The TCPI One Step™ Urine Drug of Abuse Amphetamine Test is a rapid, qualitative, competitive binding immunoassay for the determination of Amphetamine in urine. The test provides only preliminary data which should be confirmed by other methods such as gas chromatography/mass spectrophotometry (GC/MS). Clinical considerations and professional judgment should be applied to any drug of abuse test result, particularly when preliminary positive results are indicated. The TCPI One Step™ Urine Drug of Abuse Amphetamine assay is not intended to monitor drug levels, but only to screen urines for the presence of amphetamine and its metabolites.

TCPI's One Step™ Urine Drug of Abuse Amphetamine Test consists of a chromatographic absorbent device in which the drug or drug metabolites in the sample compete with a drug conjugate immobilized on a porous membrane support for the limited antibody sites. As the test sample flows up through the absorbent device, the labeled antibody-dye conjugate binds to the free drug in the specimen forming an antibody:antigen complex. This complex competes with immobilized antigen conjugate in the positive reaction zone and will not produce a magenta color band when the drug is above the detection level of 500 ng/ml. Unbound dye conjugate binds to the reagent in the control zone, producing a magenta color band, demonstrating that the reagents and device are functioning correctly.

Here's the information about the acceptance criteria and study for the "One Step™ Urine Drug of Abuse Amphetamine Test":

1. Table of Acceptance Criteria and Reported Device Performance

The acceptance criteria are not explicitly stated in numerical terms (e.g., "accuracy must be >95%"). However, based on the provided text, the implicit acceptance criteria is a high level of accuracy when compared to a gold standard (GC/MS) and other screening tests. The device performance demonstrates that these implicit criteria were met.

2. Sample Sizes Used for the Test Set and Data Provenance

• Laboratory Study: 260 samples
• Clinical Trials: 300 patient samples
• Combined Total: 560 comparisons

The text does not specify the country of origin for the data or whether it was retrospective or prospective. It refers to "laboratory studies" and "clinical trials," which typically involve prospective collection, but this is not explicitly stated.

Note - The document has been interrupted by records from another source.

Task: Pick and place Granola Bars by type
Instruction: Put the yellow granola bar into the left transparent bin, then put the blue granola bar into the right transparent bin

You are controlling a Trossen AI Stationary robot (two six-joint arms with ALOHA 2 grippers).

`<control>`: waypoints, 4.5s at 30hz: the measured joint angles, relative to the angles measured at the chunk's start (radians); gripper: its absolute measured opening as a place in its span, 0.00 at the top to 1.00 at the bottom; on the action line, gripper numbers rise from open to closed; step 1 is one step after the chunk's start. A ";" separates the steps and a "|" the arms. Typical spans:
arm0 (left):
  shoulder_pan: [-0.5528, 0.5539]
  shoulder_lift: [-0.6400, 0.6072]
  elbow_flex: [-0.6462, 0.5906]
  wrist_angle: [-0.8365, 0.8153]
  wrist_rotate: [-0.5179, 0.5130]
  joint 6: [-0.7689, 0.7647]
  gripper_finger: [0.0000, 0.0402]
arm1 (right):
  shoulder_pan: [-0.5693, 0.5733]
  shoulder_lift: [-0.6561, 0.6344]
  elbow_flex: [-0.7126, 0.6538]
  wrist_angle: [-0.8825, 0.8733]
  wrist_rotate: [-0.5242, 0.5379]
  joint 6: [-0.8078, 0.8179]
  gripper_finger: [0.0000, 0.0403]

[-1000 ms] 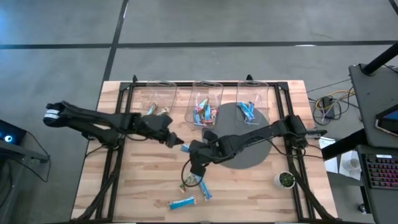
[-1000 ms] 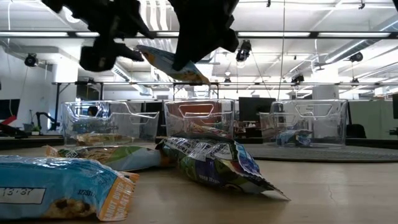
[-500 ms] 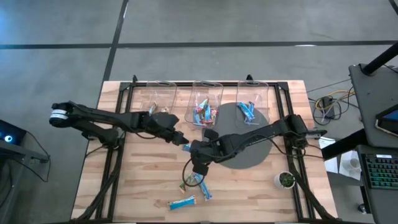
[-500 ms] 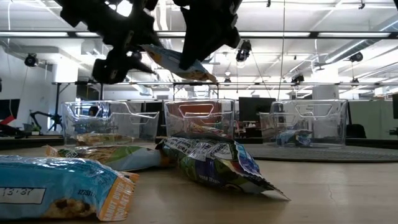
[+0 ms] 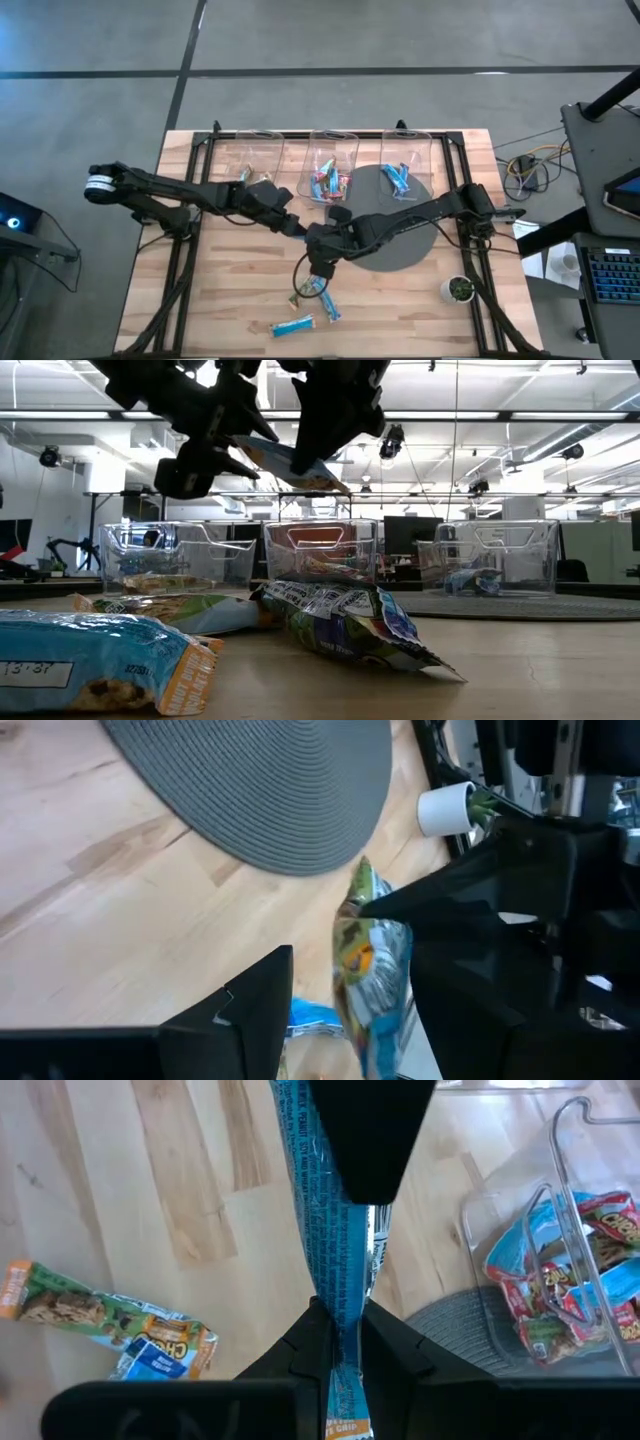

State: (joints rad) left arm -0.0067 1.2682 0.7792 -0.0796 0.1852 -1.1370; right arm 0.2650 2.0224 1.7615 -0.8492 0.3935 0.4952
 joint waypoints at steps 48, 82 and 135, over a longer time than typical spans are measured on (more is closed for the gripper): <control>0.004 0.003 0.001 0.021 -0.065 0.082 0.89 | -0.034 0.000 0.001 0.018 0.020 0.156 0.87; 0.178 -0.194 0.150 -0.661 -1.145 0.517 0.90 | -0.016 -0.048 -0.003 -0.323 0.209 0.317 0.42; -0.366 -0.148 0.077 -0.442 -0.730 0.053 0.68 | -0.028 -0.047 -0.133 -0.110 -0.222 0.397 0.43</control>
State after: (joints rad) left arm -0.3726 1.1202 0.8561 -0.5216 -0.5448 -1.0838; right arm 0.2370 1.9759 1.6284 -0.9588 0.1712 0.8924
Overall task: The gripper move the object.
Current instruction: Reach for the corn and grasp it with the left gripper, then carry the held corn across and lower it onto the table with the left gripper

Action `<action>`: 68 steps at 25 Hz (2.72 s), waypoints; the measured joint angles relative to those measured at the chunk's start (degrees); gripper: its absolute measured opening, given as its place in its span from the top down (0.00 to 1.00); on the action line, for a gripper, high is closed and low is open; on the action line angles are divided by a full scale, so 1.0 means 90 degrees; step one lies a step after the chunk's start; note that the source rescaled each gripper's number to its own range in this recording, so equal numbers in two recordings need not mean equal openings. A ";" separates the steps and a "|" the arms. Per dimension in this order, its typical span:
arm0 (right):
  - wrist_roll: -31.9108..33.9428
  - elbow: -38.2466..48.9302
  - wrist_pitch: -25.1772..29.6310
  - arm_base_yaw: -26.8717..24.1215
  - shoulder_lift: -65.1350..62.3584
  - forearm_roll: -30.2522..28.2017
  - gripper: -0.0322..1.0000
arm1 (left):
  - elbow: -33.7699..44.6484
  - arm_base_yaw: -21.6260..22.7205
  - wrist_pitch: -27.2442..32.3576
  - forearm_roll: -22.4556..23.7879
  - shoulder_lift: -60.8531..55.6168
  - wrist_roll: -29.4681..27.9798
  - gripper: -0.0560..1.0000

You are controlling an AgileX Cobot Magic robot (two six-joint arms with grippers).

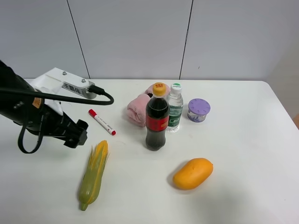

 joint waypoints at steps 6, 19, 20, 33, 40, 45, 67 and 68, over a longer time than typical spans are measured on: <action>0.0000 0.0000 0.0000 0.0000 0.0000 0.0000 0.00 | 0.0000 -0.0007 -0.0383 -0.0262 0.0869 -0.0073 0.00; 0.0000 0.0000 -0.0005 0.0000 0.0000 0.0000 0.00 | 0.0879 -0.0007 -0.2037 -0.0709 0.1838 -0.0207 0.00; 0.0000 0.0000 -0.0005 0.0000 0.0000 0.0000 0.00 | 0.0986 -0.0007 -0.2169 -0.0724 0.1838 -0.0215 0.00; 0.0000 0.0000 -0.0005 0.0000 0.0000 0.0000 0.00 | 0.1530 -0.0007 -0.3207 -0.1321 0.2211 -0.0242 0.03; 0.0000 0.0000 -0.0005 0.0000 0.0000 0.0000 0.00 | 0.1530 -0.0007 -0.3207 -0.1355 0.2333 -0.0203 0.05; 0.0000 0.0000 -0.0005 0.0000 0.0000 0.0000 0.00 | 0.1530 -0.0007 -0.3161 -0.1360 0.2333 -0.0203 0.16; 0.0000 0.0000 -0.0005 0.0000 0.0000 0.0000 0.00 | 0.1127 -0.0007 -0.2556 -0.1313 0.1964 0.0372 0.95; 0.0000 0.0000 -0.0005 0.0000 0.0000 0.0000 0.00 | 0.0947 -0.0007 -0.2331 -0.1280 0.1815 0.0432 0.95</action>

3. Number of Experts Used to Establish the Ground Truth for the Test Set and Qualifications of Those Experts

The text does not mention the use of experts to establish ground truth.

4. Adjudication Method for the Test Set

The text does not mention any adjudication method for the test set.

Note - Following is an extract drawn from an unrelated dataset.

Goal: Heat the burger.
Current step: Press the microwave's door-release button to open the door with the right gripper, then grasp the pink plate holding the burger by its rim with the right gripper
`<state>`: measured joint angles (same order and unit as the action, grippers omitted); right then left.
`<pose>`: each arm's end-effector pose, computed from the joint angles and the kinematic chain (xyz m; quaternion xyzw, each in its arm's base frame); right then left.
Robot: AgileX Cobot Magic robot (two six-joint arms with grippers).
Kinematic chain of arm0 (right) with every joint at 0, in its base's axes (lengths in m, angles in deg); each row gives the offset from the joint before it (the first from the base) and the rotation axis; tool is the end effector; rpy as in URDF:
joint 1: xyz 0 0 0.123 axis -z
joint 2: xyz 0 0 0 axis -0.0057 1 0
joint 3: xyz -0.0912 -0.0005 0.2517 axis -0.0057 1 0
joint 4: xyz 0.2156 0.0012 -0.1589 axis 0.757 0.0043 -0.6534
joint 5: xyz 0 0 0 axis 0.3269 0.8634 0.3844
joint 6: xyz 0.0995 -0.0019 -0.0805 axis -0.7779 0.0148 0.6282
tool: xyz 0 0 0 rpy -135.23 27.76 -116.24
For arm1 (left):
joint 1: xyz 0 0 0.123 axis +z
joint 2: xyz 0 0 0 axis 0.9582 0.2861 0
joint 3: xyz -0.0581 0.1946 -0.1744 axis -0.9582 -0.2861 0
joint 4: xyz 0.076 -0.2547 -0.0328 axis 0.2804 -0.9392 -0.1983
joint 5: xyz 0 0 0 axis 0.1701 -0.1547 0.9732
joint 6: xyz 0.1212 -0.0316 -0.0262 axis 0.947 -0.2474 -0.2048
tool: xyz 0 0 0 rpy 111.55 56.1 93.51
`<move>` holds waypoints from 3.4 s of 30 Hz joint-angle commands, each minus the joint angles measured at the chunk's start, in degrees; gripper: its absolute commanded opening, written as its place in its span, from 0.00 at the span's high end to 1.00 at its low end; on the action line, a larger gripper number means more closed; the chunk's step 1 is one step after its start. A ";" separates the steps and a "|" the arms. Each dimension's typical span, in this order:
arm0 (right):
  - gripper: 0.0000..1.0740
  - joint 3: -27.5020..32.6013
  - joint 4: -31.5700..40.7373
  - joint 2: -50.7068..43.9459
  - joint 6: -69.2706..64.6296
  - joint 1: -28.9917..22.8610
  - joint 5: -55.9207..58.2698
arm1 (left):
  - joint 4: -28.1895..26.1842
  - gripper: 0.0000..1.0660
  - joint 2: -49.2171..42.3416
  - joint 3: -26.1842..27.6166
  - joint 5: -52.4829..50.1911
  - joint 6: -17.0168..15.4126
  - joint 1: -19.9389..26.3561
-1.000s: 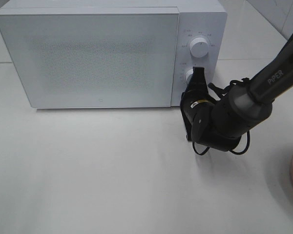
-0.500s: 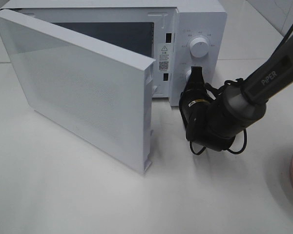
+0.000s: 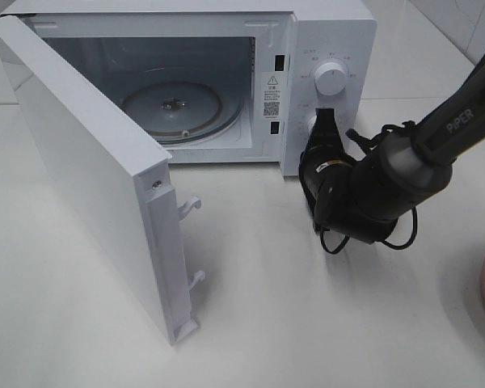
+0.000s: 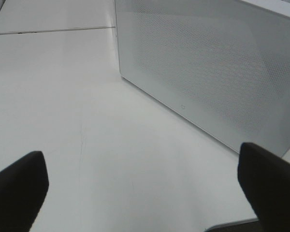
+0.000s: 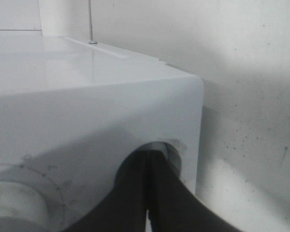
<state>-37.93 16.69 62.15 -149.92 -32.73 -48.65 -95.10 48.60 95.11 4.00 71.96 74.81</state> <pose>0.3805 0.1607 0.0429 0.5847 0.5772 0.3742 0.4300 0.0554 -0.0219 0.2754 0.0531 0.8434 -0.0609 0.5311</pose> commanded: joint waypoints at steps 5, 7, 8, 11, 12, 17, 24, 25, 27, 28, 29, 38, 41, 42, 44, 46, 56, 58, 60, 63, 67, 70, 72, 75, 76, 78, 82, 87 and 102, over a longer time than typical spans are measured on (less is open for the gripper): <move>1.00 1.26 -2.81 -5.50 7.33 1.03 6.65 | -0.17 0.06 -0.06 -0.11 -0.17 -0.06 -0.17; 1.00 2.12 -2.81 -6.47 9.45 1.03 10.08 | -0.17 0.06 -0.06 -0.11 -0.17 -0.06 -0.17; 1.00 2.58 -2.81 -6.99 10.43 1.03 11.57 | -0.17 0.06 -0.06 -0.11 -0.17 -0.06 -0.17; 1.00 4.35 -2.86 -8.65 13.92 1.03 15.70 | -0.17 0.06 -0.06 -0.11 -0.17 -0.06 -0.17; 1.00 4.35 -2.86 -8.65 13.92 1.03 15.70 | -0.17 0.06 -0.06 -0.11 -0.17 -0.06 -0.17; 1.00 7.73 -2.86 -12.26 20.57 1.03 19.02 | -0.17 0.06 -0.06 -0.11 -0.17 -0.06 -0.17; 1.00 10.08 -5.67 -17.70 35.07 1.09 28.13 | -0.17 0.06 -0.06 -0.11 -0.17 -0.06 -0.17; 1.00 10.08 -5.67 -17.70 35.07 1.09 28.13 | -0.17 0.06 -0.06 -0.11 -0.17 -0.06 -0.17; 1.00 10.08 -8.94 -19.60 40.22 2.12 33.52 | -0.17 0.06 -0.06 -0.11 -0.17 -0.06 -0.17; 1.00 10.08 -8.94 -19.60 40.22 2.12 33.52 | -0.17 0.06 -0.06 -0.11 -0.17 -0.06 -0.17; 1.00 10.08 -12.03 -21.26 42.51 3.44 38.22 | -0.17 0.06 -0.06 -0.11 -0.17 -0.06 -0.17; 0.99 10.08 -28.42 -27.96 46.70 8.14 56.44 | -0.17 0.06 -0.06 -0.11 -0.17 -0.06 -0.17; 0.99 10.08 -31.23 -29.16 46.75 8.77 60.50 | -0.17 0.06 -0.06 -0.11 -0.17 -0.06 -0.17; 0.99 10.08 -32.60 -29.79 47.10 9.11 62.68 | -0.17 0.06 -0.06 -0.11 -0.17 -0.06 -0.17; 0.99 10.08 -35.41 -31.05 48.47 9.45 66.23 | -0.17 0.06 -0.06 -0.11 -0.17 -0.06 -0.17; 0.99 10.08 -39.36 -33.23 51.05 9.68 71.62 | -0.17 0.06 -0.06 -0.11 -0.17 -0.06 -0.17; 0.97 10.08 -50.42 -41.20 53.17 9.74 84.68 | -0.17 0.06 -0.06 -0.11 -0.17 -0.06 -0.17; 0.96 10.08 -51.57 -42.80 53.11 9.74 86.34 | -0.17 0.06 -0.06 -0.11 -0.17 -0.06 -0.17; 0.96 10.08 -52.20 -43.54 53.11 9.74 86.97 | -0.17 0.06 -0.06 -0.11 -0.17 -0.06 -0.17; 0.95 10.08 -53.40 -45.21 53.11 9.74 88.52 | -0.17 0.06 -0.06 -0.11 -0.17 -0.06 -0.17; 0.94 10.08 -54.49 -48.19 52.88 9.74 91.27 | -0.17 0.06 -0.06 -0.11 -0.17 -0.06 -0.17; 0.93 10.08 -54.49 -49.62 52.88 9.74 93.28 | -0.17 0.06 -0.06 -0.11 -0.17 -0.06 -0.17; 0.92 10.08 -54.49 -50.13 52.88 9.74 93.97 | -0.17 0.06 -0.06 -0.11 -0.17 -0.06 -0.17; 0.88 10.08 -54.43 -51.51 52.88 11.46 96.20 | -0.17 0.06 -0.06 -0.11 -0.17 -0.06 -0.17; 0.87 10.08 -54.43 -51.62 52.88 12.26 96.77 | -0.17 0.06 -0.06 -0.11 -0.17 -0.06 -0.17; 0.83 10.08 -54.49 -51.62 53.00 14.09 98.03 | -0.17 0.06 -0.06 -0.11 -0.17 -0.06 -0.17; 0.74 10.08 -54.83 -51.62 53.97 15.87 99.01 | -0.17 0.06 -0.06 -0.11 -0.17 -0.06 -0.17; 0.41 10.08 -59.01 -51.62 54.55 16.39 99.06 | -0.17 0.06 -0.06 -0.11 -0.17 -0.06 -0.17; 0.17 15.58 -64.23 -50.94 50.76 16.96 97.86 | -0.17 0.06 -0.06 -0.11 -0.17 -0.06 -0.17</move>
<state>-22.80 -46.90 11.10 -98.19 -16.06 49.27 -95.10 48.60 95.11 4.00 71.96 74.81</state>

5. If a Multi Reader Multi Case (MRMC) Comparative Effectiveness Study was done, If so, what was the effect size of how much human readers improve with AI vs without AI assistance

A Multi Reader Multi Case (MRMC) comparative effectiveness study was not done. This device is a rapid, qualitative immunoassay for screening, not an image-based or interpretation-based device suitable for an MRMC study with human readers assisted by AI.

6. If a Standalone (i.e. algorithm only without human-in-the-loop performance) was done

Yes, a standalone performance study was done. The device itself (the "One Step™ Urine Drug of Abuse Amphetamine Test") is the standalone "algorithm" in this context, providing a qualitative result without human interpretation of complex data. Its performance was tested directly against GC/MS and in clinical trials.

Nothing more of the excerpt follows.